All Opera Houses, including the most famous venues, have to be refurbished and their acoustics examined, (the ROH had a major refurbishment only a
few years ago) - which is why they hire acoustic specialists.


Of the new Opera Houses the one at Copenhagen is among the most impressive and most expensive in terms of construction, at a cost approaching $500 million USD, 
it has state of the art acoustics an amazing interior and exterior. The setting in Copenhagen Harbour is also spectacular, and the views magnificent. 

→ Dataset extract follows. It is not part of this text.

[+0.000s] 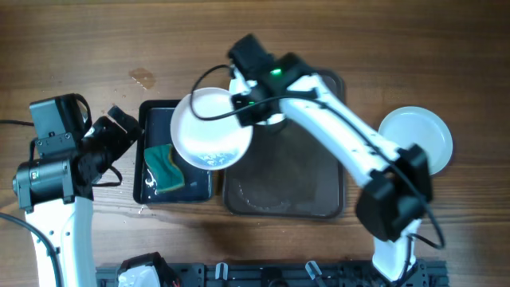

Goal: Clean dirty plates on tray and stack at the side
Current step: 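Lift the plate with the right gripper and tip it over the black tray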

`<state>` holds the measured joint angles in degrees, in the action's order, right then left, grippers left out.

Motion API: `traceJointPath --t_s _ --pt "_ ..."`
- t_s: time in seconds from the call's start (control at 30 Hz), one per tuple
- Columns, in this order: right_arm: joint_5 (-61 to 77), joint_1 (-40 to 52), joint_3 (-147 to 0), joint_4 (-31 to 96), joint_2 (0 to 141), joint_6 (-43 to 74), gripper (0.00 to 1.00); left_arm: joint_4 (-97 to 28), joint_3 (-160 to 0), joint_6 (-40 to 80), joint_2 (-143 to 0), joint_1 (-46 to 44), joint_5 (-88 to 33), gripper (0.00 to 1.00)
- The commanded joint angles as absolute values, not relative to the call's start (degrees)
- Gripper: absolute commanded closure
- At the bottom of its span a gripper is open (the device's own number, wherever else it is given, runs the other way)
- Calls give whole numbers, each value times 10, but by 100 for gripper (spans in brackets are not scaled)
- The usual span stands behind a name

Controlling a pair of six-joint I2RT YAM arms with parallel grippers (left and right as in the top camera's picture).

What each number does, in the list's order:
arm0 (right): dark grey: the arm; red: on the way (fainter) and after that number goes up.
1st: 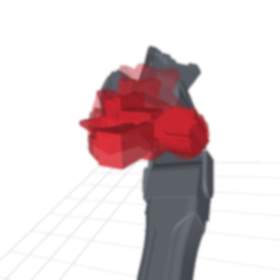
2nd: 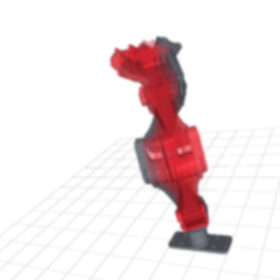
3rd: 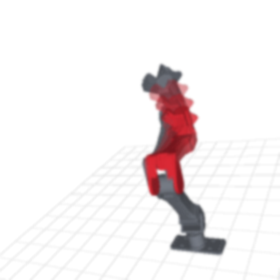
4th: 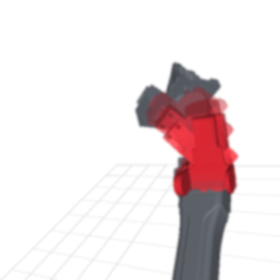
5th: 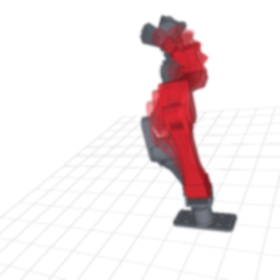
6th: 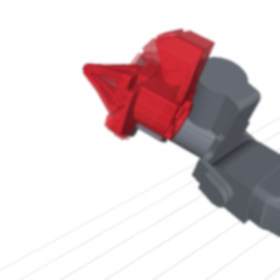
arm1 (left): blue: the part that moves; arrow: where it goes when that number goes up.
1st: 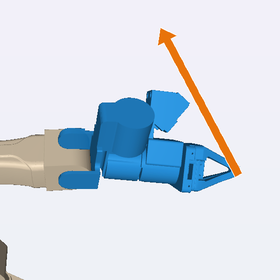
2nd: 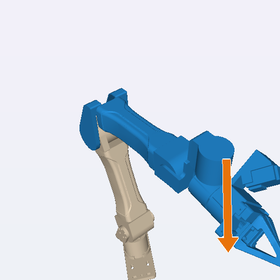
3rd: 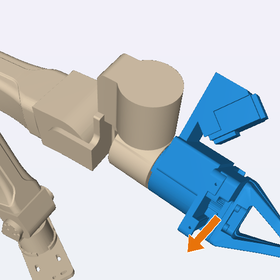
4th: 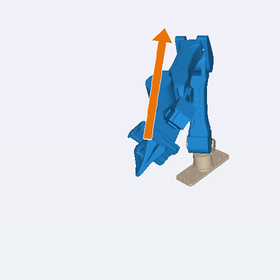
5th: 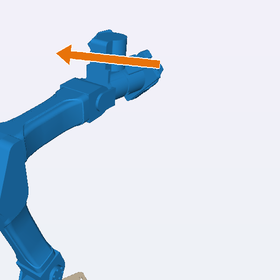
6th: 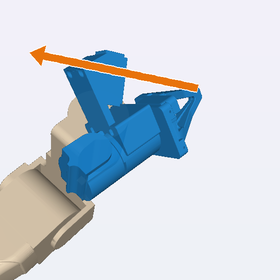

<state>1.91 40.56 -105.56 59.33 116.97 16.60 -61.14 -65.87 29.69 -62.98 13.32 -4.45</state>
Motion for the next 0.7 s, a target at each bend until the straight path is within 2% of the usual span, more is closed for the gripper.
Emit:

http://server.oersted.dtu.dk/personal/jhr/jhr_dtuanniversary.html

http://www.visitcopenhagen.com/tour...ts_and_attractions/the_copenhagen_opera_house


----------



## cardiff (Jul 26, 2005)

Sydney opera house is truely awsome and gourgeous on the outside (when the sun is shinning and you dont notice the urine colour on some tiles) but the inside is really gastly, like a 1960's used car park! the main hall is pretty enough but nothing special and the opera stage is god awful - painted black MDF by the look. My faves are Paris, Vienna, Budapest and despite the interior (which i believe is due for renovation anyway to the origional design)the sydeny opera house .......also my own cities Millennium center lol


----------



## Jaeger (May 11, 2006)

cardiff said:


> Sydney opera house is truely awsome and gourgeous on the outside (when the sun is shinning and you dont notice the urine colour on some tiles) but the inside is really gastly, like a 1960's used car park! the main hall is pretty enough but nothing special and the opera stage is god awful - painted black MDF by the look. My faves are Paris, Vienna, Budapest and despite the interior (which i believe is due for renovation anyway to the origional design)the sydeny opera house .......also my own cities Millennium center lol


Sydney Opera House does have a rather disturbing interior at present.


----------



## Slartibartfas (Aug 15, 2006)

Jaeger said:


> ^^
> 
> I did, it was in my top ten above.


You had it in your top ten list indeed... but either I missed the picture or I added some for you then


----------



## Jaeger (May 11, 2006)

Slartibartfas said:


> You had it in your top ten list indeed... but either I missed the picture or I added some for you then


Beautiful pics.


----------



## Jaeger (May 11, 2006)

Btw one of my favourite concert halls is Clevelands Severance Hall in the USA.


----------



## krull (Oct 8, 2005)

MILIUX said:


> Metropolitan Opera House, New York City
> 
> *Opened:* 1966
> *Seats:* 3,816
> ...


Some photos....


----------



## Ebola (Mar 12, 2006)

That place really is amazing.


----------



## nazrey (Sep 12, 2003)

*Dewan Filharmonik PETRONAS*
_Kuala Lumpur, Malaysia
Designed by architects Cesar Pelli and Associates and acousticians Kirkegaard & Associates_

Welcome to Dewan Filharmonik PETRONAS, Malaysia's first world class classical concert hall. Officially opened on 17 August 1998, Dewan Filharmonik PETRONAS ( DFP ) is the home of the Malaysian Philharmonic Orchestra ( MPO ), Malaysia's first international symphony orchestra. Since its grand opening, DFP has since played host to some of the world's leading artists and orchestras. DFP also hosts international jazz performances and traditional Malaysian music and dance, providing Malaysians with a variety of performances to culturally enrich all levels of society.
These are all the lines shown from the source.